"""

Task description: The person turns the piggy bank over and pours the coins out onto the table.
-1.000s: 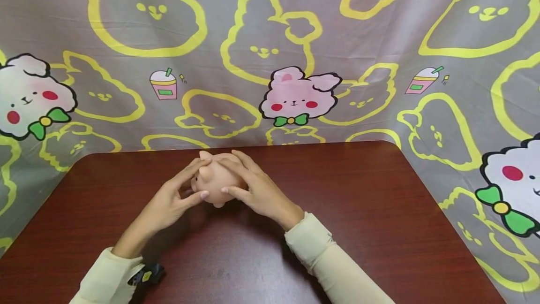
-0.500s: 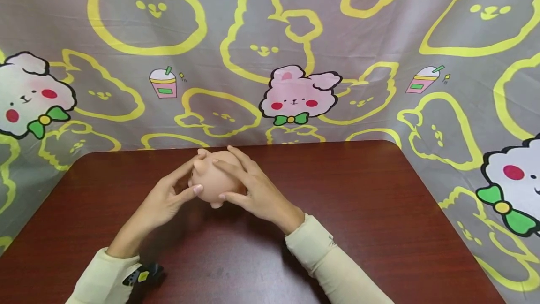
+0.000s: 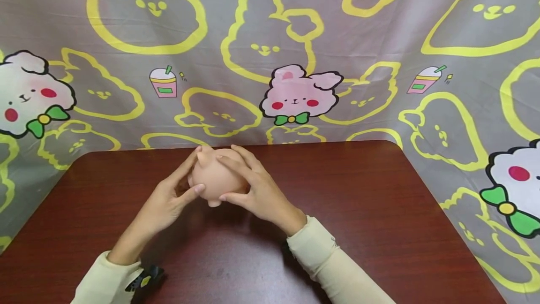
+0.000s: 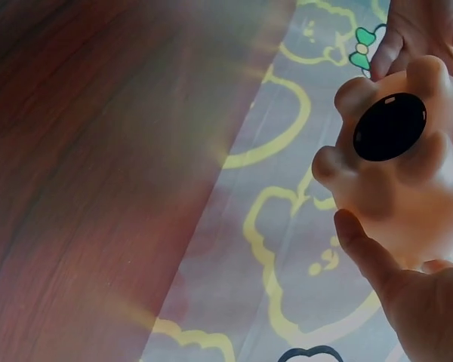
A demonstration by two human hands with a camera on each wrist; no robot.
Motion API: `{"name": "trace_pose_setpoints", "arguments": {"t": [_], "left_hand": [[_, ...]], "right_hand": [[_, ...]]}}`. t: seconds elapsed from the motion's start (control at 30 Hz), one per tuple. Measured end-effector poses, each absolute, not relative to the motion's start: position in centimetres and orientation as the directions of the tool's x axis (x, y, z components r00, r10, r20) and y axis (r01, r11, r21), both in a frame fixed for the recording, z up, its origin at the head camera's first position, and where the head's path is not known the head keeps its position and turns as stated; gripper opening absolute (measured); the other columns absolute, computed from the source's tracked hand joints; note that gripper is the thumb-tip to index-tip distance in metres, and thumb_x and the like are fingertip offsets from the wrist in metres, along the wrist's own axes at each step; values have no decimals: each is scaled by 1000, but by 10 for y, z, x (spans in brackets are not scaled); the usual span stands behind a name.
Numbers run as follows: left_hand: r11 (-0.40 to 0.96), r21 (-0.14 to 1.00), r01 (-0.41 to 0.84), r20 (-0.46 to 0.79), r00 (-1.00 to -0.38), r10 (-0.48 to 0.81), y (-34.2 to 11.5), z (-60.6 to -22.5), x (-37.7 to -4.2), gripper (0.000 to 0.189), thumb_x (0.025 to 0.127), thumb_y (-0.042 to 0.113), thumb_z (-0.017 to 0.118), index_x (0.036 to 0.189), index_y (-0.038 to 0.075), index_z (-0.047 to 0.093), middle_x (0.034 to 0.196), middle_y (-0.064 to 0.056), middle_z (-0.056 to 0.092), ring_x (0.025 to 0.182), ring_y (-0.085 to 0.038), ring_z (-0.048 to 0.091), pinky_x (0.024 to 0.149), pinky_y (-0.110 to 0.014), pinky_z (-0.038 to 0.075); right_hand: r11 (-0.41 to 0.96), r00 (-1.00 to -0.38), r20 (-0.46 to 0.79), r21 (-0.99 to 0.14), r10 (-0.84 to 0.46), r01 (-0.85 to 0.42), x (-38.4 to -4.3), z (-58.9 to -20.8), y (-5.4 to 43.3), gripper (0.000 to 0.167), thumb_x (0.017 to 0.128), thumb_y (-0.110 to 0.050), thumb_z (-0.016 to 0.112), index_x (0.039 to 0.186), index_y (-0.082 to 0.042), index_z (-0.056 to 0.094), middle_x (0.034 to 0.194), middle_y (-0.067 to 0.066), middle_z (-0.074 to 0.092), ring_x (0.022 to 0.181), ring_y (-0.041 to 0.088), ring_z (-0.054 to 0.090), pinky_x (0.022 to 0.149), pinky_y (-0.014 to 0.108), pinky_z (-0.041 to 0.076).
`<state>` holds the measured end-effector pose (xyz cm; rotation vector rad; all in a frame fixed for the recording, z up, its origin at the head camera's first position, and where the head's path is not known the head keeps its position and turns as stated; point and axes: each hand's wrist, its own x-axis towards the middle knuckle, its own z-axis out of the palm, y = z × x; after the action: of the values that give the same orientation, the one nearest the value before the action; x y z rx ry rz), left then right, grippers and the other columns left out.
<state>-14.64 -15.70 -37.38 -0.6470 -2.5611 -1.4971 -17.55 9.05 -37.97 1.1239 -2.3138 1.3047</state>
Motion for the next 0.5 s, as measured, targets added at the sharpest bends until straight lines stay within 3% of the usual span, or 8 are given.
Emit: {"name": "trace_pose_setpoints", "arguments": {"t": [0.07, 0.2, 0.4, 0.5], "left_hand": [[427, 791, 438, 328, -893, 309, -155, -373, -145, 84, 99, 11, 72, 167, 30, 26, 170, -13, 34, 129, -39, 63, 95, -46, 59], [399, 763, 508, 392, -855, 339, -151, -374, -143, 91, 94, 3, 76, 167, 25, 27, 173, -14, 25, 137, -40, 55, 99, -48, 57], [433, 687, 584, 449, -809, 379, -146, -376, -142, 90, 87, 8, 85, 163, 24, 39, 174, -13, 21, 139, -36, 51, 86, -38, 61], [449, 676, 584, 452, -810, 373, -143, -375, -141, 89, 84, 11, 88, 161, 25, 44, 174, -13, 22, 134, -36, 55, 81, -34, 61]], "right_hand": [[294, -689, 539, -641, -484, -709, -175, -378, 90, 77, 82, -15, 91, 150, -16, 55, 163, 13, 40, 149, 32, 42, 110, 52, 51], [294, -742, 488, -705, -459, -645, -173, -375, 89, 78, 85, -14, 88, 153, -19, 52, 164, 12, 39, 147, 33, 45, 100, 45, 57], [260, -821, 394, -813, -413, -521, -169, -367, 91, 72, 92, -15, 82, 156, -24, 50, 162, 8, 41, 131, 35, 56, 77, 33, 64], [271, -828, 383, -816, -409, -511, -168, -364, 93, 71, 93, -15, 81, 156, -24, 50, 160, 7, 43, 128, 33, 56, 76, 32, 64]]}}
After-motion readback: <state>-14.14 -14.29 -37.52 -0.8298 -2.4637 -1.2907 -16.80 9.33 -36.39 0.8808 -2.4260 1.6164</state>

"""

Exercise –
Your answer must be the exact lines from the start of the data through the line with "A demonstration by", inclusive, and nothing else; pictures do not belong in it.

Solution below –
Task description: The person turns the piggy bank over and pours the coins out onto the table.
-1.000s: 
-0.500s: 
+0.000s: 
+0.000s: 
A demonstration by two human hands with a camera on each wrist; no robot.

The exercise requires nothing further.